### EXERCISE
After finding the line containing "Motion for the" below, please output that line and each following one through the line containing "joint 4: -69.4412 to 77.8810", exactly as written.

### INPUT DATA

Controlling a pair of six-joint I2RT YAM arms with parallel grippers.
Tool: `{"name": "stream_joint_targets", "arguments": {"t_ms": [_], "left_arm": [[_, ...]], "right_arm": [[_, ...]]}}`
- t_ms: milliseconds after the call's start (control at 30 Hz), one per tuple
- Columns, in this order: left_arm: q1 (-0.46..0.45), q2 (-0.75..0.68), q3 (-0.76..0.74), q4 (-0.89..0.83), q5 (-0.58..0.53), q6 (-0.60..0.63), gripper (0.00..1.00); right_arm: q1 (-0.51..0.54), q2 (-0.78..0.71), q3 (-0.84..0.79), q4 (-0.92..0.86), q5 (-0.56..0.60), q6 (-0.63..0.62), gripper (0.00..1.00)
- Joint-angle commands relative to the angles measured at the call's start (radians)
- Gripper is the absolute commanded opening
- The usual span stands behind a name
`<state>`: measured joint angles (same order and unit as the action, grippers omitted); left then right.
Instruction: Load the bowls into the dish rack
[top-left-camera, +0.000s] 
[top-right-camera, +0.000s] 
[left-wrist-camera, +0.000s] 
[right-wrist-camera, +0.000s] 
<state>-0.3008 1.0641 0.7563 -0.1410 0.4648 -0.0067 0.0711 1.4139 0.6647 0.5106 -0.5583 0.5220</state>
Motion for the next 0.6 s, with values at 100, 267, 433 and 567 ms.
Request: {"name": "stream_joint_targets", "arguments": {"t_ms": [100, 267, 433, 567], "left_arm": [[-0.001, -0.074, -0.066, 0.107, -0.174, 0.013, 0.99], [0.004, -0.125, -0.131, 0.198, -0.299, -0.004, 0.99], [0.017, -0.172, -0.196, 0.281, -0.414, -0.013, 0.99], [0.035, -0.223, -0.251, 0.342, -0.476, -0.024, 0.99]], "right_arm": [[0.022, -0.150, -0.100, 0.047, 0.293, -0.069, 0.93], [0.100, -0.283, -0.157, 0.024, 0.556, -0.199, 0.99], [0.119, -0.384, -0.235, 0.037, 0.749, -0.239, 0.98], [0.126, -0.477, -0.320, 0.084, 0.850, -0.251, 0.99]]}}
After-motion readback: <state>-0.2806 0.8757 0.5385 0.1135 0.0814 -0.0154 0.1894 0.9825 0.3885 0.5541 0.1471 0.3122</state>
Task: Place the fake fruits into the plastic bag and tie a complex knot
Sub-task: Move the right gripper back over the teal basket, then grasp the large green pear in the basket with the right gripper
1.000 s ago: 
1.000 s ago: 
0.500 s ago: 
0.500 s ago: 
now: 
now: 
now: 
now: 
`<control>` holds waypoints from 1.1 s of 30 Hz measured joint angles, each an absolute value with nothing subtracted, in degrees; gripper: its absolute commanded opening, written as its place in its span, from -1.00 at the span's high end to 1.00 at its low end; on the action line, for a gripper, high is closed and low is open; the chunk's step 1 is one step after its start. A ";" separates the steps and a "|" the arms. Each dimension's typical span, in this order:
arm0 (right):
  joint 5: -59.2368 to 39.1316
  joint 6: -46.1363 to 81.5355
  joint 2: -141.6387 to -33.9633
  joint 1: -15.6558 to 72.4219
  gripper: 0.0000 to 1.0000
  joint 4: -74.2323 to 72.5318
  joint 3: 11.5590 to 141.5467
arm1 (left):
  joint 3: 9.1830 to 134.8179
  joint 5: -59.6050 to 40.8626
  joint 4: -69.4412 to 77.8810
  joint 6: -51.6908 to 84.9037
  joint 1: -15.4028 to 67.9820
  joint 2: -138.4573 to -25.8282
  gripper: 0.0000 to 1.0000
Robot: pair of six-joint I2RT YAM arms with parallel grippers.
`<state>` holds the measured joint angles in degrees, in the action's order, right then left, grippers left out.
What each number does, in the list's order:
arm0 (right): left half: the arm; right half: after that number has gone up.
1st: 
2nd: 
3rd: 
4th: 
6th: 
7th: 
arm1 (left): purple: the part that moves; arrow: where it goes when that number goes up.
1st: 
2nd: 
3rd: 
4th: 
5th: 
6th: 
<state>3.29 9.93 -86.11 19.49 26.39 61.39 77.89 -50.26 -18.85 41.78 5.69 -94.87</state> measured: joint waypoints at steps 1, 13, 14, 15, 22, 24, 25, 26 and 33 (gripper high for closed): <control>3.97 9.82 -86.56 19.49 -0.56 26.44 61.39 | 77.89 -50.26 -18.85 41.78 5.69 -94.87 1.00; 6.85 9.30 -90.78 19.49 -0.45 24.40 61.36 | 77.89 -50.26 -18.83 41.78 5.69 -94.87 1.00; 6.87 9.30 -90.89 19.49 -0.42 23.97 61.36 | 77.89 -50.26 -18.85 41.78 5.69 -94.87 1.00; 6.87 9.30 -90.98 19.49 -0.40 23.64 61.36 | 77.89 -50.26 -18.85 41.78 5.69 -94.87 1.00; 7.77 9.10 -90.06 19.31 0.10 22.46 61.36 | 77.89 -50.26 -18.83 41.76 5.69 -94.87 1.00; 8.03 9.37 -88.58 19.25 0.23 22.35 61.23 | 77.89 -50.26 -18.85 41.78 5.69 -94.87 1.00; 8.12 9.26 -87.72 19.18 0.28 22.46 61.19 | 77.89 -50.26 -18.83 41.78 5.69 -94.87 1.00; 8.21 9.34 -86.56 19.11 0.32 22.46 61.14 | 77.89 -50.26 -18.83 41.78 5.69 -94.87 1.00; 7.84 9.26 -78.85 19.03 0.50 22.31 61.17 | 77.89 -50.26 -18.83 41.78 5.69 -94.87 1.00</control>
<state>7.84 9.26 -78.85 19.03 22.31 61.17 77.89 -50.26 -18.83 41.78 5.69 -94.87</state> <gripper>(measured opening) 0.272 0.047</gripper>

### ANSWER BOX
Motion for the next 0.6 s, with values at 100, 267, 433 and 567 ms.
Request: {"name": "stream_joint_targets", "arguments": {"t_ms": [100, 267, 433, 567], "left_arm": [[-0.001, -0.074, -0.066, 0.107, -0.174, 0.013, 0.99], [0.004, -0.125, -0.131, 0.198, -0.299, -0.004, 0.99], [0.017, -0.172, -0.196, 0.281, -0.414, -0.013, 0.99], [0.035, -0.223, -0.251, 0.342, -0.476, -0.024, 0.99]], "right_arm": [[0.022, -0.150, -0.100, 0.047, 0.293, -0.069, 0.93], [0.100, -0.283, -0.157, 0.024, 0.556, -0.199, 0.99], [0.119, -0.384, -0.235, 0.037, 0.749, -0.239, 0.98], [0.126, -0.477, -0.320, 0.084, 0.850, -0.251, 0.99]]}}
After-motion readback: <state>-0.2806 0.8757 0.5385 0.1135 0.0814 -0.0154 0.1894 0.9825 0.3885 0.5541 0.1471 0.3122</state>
Task: Place the fake fruits into the plastic bag and tie a complex knot
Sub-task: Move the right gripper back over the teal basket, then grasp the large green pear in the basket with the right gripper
1.000 s ago: 
1.000 s ago: 
0.500 s ago: 
0.500 s ago: 
now: 
now: 
now: 
now: 
`<control>` holds waypoints from 1.1 s of 30 Hz measured joint angles, each an absolute value with nothing subtracted, in degrees; gripper: its absolute commanded opening, written as its place in its span, from -1.00 at the span's high end to 1.00 at its low end; on the action line, for a gripper, high is closed and low is open; the chunk's step 1 is one step after its start. A ";" separates the steps and a "|" the arms. Each dimension's typical span, in this order:
arm0 (right):
  joint 5: -59.2368 to 39.1316
  joint 6: -46.1363 to 81.5355
  joint 2: -141.6387 to -33.9633
  joint 1: -15.6558 to 72.4219
  gripper: 0.0000 to 1.0000
  joint 4: -74.2323 to 72.5318
  joint 3: 11.5590 to 141.5467
arm1 (left):
  joint 3: 9.1830 to 134.8179
  joint 5: -59.6050 to 40.8626
  joint 4: -69.4412 to 77.8810

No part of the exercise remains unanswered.